And speaking of stupid: the British are currently introducing smart cards - credit cards with chips. And the credit card companies seem to be publicly recommending changing the PIN for the chip card. That is, changing the randomly generated PIN to a different one - and specifically an easier to remember one. Like nice things such as birthdays or lucky numbers.

I really only have one question about this: how high must be the beef consumption among the people who came up with this stupid campaign?

At Schneier on Security you can find the original article.

Life sentence for terror suspects?

The US government apparently is considering indefinitely detaining terror suspects without sufficient evidence. - words fail me

angry face

At tagesschau.de - Die Nachrichten der ARD you can find the original article.

pikabellechu: Yes I am a PikaHolic and Proud of It...

surprised face

Here's the original article.

Security Risks in 2005

Oh man, so flat and uninteresting and devoid of any information that even Wolfgang from the WDR Computer Club didn't present topics like that...

At WDR.de you can find the original article.

Springer incites (yet again)

Oh man, Wagner really has a screw loose. Actually, he's even too stupid for the Bild newspaper. Well, it's just their online garbage dump anyway.

No, I'm not linking to that rag.
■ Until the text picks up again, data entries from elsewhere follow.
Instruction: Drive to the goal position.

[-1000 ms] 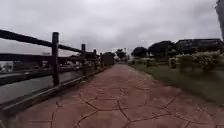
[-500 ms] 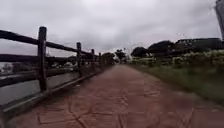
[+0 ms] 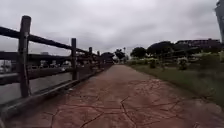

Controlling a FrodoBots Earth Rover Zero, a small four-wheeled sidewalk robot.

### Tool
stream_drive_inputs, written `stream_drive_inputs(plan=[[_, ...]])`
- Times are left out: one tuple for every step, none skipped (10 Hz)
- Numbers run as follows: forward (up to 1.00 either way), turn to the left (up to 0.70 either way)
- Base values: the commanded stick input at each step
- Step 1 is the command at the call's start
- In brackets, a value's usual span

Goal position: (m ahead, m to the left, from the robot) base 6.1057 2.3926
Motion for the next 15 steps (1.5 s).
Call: stream_drive_inputs(plan=[[0.98,0.00],[0.98,0.00],[0.98,0.00],[0.98,0.00],[0.98,0.00],[0.98,0.00],[0.98,0.00],[0.98,0.00],[0.98,0.00],[0.98,0.00],[0.98,0.00],[0.98,0.00],[0.98,0.00],[0.98,0.00],[0.99,0.00]])
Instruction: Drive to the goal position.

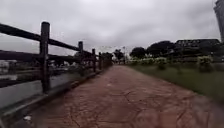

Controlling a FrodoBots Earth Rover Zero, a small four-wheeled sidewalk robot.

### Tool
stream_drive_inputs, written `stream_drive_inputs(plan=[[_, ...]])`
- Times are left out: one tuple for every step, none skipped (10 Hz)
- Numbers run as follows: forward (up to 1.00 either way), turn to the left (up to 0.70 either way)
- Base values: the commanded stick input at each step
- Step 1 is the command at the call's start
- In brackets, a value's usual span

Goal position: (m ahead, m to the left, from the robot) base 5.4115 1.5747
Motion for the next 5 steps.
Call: stream_drive_inputs(plan=[[0.98,0.00],[0.98,0.00],[0.98,0.00],[0.98,0.00],[0.99,0.00]])
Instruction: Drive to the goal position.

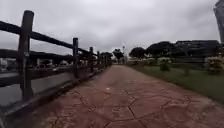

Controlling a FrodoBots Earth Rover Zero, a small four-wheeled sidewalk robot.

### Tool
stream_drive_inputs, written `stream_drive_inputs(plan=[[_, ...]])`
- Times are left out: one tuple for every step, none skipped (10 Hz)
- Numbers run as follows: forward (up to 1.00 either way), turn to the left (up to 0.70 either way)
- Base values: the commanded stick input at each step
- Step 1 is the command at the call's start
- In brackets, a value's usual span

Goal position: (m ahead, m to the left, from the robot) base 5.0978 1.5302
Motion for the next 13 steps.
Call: stream_drive_inputs(plan=[[0.99,0.00],[0.98,0.00],[0.98,0.00],[0.98,0.00],[0.99,0.00],[0.98,0.00],[0.98,0.00],[0.98,0.00],[0.98,0.00],[0.98,0.00],[0.98,0.00],[0.98,0.00],[0.98,0.00]])
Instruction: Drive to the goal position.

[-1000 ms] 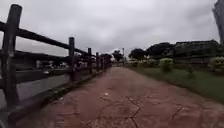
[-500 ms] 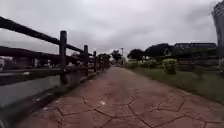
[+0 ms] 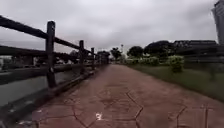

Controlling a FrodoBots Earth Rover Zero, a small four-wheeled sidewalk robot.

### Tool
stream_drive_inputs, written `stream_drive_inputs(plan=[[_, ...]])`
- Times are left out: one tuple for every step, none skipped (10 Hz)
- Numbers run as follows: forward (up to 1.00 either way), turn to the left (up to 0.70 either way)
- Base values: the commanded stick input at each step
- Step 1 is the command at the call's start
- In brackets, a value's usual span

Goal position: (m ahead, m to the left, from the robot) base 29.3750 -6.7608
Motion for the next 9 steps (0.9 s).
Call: stream_drive_inputs(plan=[[0.98,0.00],[0.98,0.00],[0.98,0.00],[0.97,0.00],[0.95,0.00],[0.95,0.00],[0.95,0.00],[0.95,0.00],[0.95,0.00]])
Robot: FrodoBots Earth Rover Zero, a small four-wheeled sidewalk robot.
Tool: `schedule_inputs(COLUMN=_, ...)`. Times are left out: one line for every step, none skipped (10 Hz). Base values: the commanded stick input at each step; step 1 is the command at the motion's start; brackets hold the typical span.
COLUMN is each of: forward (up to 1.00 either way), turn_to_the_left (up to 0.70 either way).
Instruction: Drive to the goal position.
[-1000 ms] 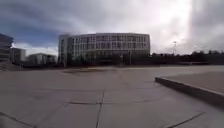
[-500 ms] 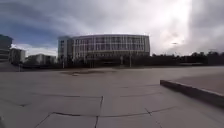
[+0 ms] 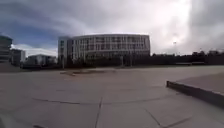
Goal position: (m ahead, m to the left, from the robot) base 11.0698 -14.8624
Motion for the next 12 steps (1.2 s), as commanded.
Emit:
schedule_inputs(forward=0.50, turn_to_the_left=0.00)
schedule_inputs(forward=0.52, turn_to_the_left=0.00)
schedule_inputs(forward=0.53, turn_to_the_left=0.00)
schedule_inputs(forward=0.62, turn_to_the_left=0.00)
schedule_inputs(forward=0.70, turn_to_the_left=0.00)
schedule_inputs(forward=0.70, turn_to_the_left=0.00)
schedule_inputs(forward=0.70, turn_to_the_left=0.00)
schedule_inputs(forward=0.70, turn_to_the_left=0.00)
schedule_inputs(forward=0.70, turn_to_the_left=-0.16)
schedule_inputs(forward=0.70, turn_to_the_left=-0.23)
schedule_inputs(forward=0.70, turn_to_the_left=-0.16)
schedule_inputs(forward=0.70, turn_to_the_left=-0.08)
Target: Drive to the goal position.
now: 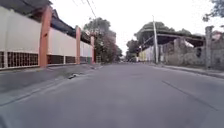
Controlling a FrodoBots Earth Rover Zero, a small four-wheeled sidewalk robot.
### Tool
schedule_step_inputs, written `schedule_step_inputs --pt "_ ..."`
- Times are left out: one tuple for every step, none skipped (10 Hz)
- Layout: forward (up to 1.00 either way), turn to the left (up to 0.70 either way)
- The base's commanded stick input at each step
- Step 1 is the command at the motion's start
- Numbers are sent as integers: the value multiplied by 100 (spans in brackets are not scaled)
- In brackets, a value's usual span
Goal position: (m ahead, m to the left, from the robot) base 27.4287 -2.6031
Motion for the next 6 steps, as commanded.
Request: schedule_step_inputs --pt "100 0" --pt "100 0" --pt "100 0" --pt "100 0" --pt "100 0" --pt "100 0"
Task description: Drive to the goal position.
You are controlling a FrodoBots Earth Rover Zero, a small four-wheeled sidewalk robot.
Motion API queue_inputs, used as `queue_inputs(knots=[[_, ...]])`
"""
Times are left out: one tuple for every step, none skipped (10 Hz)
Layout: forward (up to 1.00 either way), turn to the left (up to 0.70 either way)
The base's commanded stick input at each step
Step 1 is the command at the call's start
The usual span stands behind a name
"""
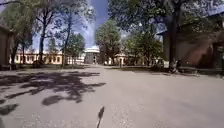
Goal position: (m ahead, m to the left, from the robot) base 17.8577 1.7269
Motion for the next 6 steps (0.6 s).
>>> queue_inputs(knots=[[0.70, 0.06], [0.70, 0.06], [0.70, 0.06], [0.70, 0.06], [0.70, 0.06], [0.70, 0.06]])
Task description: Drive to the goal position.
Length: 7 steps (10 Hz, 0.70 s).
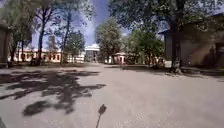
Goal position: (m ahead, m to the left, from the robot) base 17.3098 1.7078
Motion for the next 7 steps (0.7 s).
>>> queue_inputs(knots=[[0.70, 0.06], [0.70, 0.06], [0.70, 0.06], [0.70, 0.06], [0.70, 0.06], [0.70, 0.06], [0.70, 0.06]])
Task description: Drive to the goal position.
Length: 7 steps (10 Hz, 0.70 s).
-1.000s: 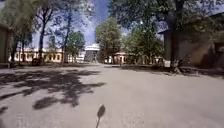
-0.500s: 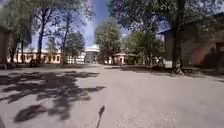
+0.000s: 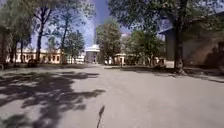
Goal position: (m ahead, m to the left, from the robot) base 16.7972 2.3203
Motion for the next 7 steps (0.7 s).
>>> queue_inputs(knots=[[0.70, 0.06], [0.70, 0.06], [0.70, 0.06], [0.70, 0.06], [0.70, 0.06], [0.70, 0.06], [0.70, 0.06]])
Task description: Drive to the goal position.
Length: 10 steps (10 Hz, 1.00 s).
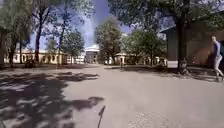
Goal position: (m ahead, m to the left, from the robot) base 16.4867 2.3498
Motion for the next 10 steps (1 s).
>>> queue_inputs(knots=[[0.70, 0.06], [0.70, 0.06], [0.70, 0.06], [0.70, 0.06], [0.70, 0.06], [0.70, 0.06], [0.70, 0.06], [0.70, 0.06], [0.70, 0.06], [0.70, 0.06]])
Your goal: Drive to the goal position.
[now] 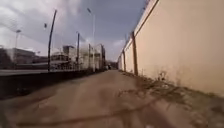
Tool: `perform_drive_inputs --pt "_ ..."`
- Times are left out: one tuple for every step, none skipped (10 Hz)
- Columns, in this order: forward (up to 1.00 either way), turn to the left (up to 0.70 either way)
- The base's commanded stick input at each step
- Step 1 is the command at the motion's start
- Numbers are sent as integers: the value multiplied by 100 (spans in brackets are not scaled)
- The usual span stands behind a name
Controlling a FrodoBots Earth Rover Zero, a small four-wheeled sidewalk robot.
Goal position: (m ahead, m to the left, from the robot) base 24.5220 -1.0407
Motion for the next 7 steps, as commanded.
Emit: perform_drive_inputs --pt "70 0" --pt "70 0" --pt "70 0" --pt "70 0" --pt "70 0" --pt "70 0" --pt "70 0"
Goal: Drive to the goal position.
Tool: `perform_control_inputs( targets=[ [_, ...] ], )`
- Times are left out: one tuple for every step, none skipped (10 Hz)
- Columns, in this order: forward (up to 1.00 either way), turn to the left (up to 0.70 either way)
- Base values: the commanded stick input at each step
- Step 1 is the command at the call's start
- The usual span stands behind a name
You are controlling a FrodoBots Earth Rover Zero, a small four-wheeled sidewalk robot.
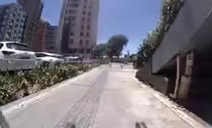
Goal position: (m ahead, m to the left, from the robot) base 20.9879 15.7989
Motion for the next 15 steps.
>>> perform_control_inputs(
  targets=[
    [0.70,0.00],
    [0.70,0.00],
    [0.70,0.00],
    [0.70,0.00],
    [0.70,0.00],
    [0.70,0.00],
    [0.70,0.00],
    [0.70,0.00],
    [0.70,0.00],
    [0.70,0.00],
    [0.70,0.00],
    [0.70,0.00],
    [0.70,0.00],
    [0.70,0.00],
    [0.70,0.00]
  ],
)
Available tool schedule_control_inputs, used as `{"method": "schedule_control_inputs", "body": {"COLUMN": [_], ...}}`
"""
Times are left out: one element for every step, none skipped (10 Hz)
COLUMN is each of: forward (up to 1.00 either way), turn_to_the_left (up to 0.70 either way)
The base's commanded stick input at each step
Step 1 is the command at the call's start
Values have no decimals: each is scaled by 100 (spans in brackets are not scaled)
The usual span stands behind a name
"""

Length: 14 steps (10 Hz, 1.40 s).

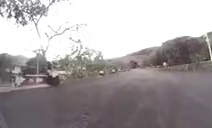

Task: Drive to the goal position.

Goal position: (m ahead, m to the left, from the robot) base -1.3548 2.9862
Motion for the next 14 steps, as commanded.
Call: {"method": "schedule_control_inputs", "body": {"forward": [70, 70, 70, 70, 70, 70, 70, 70, 70, 70, 70, 70, 70, 70], "turn_to_the_left": [-10, 0, 0, 0, 0, 0, 0, 0, 0, 0, 0, 0, 0, 0]}}
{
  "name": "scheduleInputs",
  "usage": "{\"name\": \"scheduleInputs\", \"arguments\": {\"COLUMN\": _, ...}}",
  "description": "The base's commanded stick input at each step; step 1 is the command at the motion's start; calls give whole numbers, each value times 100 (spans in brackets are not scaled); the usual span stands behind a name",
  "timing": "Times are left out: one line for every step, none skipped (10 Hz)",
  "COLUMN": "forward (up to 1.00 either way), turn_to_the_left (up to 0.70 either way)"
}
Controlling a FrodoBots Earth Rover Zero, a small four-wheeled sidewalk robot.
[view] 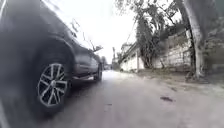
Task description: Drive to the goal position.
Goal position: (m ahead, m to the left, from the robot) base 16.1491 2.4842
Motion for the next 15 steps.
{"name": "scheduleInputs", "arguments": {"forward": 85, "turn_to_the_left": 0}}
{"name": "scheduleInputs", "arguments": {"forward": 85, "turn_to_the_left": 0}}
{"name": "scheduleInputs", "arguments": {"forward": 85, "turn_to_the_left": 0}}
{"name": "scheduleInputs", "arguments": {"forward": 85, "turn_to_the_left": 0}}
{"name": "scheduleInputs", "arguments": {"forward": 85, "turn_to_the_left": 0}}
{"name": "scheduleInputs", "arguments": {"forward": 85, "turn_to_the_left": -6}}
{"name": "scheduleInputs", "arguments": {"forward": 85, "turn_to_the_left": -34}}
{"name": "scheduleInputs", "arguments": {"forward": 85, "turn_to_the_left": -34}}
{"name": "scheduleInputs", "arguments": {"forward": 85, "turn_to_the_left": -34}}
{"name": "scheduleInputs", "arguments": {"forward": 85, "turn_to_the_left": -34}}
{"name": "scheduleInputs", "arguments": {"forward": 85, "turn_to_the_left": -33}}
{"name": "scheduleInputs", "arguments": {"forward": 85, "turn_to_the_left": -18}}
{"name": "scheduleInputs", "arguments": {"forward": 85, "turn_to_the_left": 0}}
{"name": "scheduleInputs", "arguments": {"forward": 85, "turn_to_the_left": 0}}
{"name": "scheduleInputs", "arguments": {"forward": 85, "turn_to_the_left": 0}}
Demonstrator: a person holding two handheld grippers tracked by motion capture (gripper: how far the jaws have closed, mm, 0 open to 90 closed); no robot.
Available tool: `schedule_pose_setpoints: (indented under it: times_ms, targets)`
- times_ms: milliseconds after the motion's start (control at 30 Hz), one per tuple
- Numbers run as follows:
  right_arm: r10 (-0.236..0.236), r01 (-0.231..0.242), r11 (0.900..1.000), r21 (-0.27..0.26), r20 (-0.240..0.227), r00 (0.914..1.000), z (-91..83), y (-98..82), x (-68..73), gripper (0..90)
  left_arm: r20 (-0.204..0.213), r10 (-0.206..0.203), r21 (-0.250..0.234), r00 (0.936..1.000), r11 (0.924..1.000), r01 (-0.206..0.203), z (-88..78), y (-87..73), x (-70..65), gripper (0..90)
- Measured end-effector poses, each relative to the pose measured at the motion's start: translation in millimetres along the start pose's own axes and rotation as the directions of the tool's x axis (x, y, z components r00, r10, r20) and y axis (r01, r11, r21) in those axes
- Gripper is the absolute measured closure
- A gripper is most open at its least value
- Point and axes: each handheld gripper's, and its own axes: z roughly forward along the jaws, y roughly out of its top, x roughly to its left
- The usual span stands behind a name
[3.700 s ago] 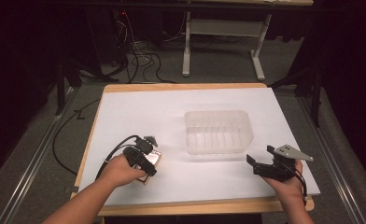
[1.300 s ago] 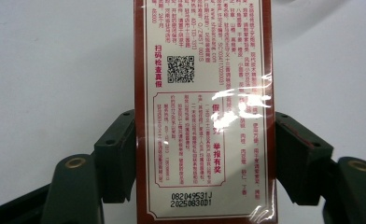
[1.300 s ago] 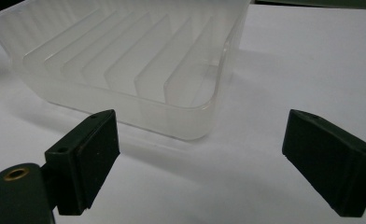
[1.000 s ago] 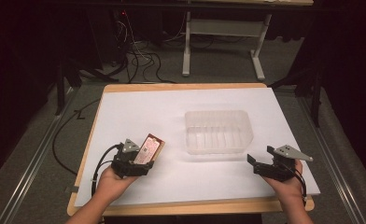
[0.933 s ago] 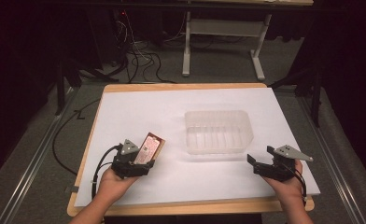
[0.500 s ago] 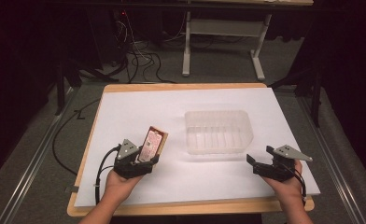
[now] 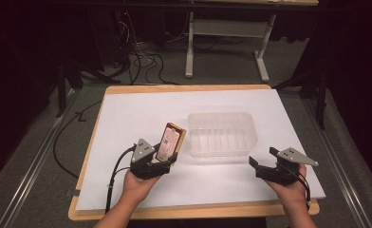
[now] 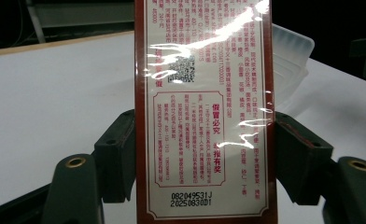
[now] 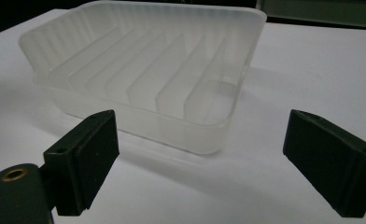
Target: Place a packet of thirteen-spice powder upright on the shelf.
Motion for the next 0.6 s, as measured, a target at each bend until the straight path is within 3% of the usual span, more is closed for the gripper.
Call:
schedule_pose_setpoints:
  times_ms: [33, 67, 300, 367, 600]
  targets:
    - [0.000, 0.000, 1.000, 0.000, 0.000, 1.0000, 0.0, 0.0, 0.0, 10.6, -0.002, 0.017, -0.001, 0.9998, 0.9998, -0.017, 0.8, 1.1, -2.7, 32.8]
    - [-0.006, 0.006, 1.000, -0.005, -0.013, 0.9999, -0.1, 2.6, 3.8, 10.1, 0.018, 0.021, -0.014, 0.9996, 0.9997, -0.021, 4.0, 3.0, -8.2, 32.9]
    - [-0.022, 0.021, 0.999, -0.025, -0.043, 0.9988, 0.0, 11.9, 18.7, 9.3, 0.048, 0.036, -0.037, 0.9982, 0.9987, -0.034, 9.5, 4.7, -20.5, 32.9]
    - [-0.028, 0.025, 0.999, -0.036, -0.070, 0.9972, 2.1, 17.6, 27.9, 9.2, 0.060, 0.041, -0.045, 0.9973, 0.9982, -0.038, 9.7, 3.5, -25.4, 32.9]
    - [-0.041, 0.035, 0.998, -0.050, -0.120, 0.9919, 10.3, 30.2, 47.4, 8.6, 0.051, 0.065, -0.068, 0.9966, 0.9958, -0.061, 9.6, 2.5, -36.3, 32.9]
You have to draw the line somewhere. And there's the nice Bildblog, where you can find fitting comments on the latest nonsense right away.

At Der Schockwellenreiter I found the original article.

CincomSmalltalkWiki: Seaside Tutorial - Seaside is a continuation-based web framework

Impostor - Continuation-based web applications with Python

Lisa Apps - Apple Lisa Downloads - remember if I ever get my hands on one

Lisa turns Twenty-Two

Happy Birthday!

At Industrial Technology & Witchcraft you can find the original article.

Revision 8033: /user/arigo/greenlet - Minimalistic threads (tasklets as in Stackless Python) as a normal Python C module

VisualWorks: StORE for PostgreSQL Documentation - PostgreSQL as a versioning repository for VisualWorks Smalltalk

PNGCRUSH - Small command-line tool for optimizing the size of PNGs

ASPN : Python Cookbook : A meta-class that provides class behavior like Ruby - Class overloading (definition of new methods) with Python in Ruby style

Gus Mueller's Website - Writing VooDooPad Plugins with Python and PyOBJC

recondite: You don't tug on Superman's cape... - Python zur virtuellen Maschine von VisualWorks Smalltalk compilieren

Ukraine: Yanukovych gives up

He no longer wanted to hold any office in the current state government, Yanukovych said on state television. - I could imagine that this is mutual.

At tagesschau.de - Die Nachrichten der ARD there is the original article.

Who owns the Bundestag?

Well, everything's bought and corrupted. We're living in a banana republic.

confused face

At Der Schockwellenreiter you can find the original article.

Hartz IV: Disaster in Unemployment Benefit II Payment [Update]

Botch. Total botch. With such monster projects, you always do a test run with real data in advance - to avoid exactly these kinds of catastrophes. But these federal bunglers have already shown with other major projects that they might know a thing or two, but they have no clue about IT.

confused face

The problem at hand is a banal interface issue that shouldn't have come up at this stage of the project - unless the people implementing it are completely incompetent and stupid.

The original article can be found at heise online news as the original article.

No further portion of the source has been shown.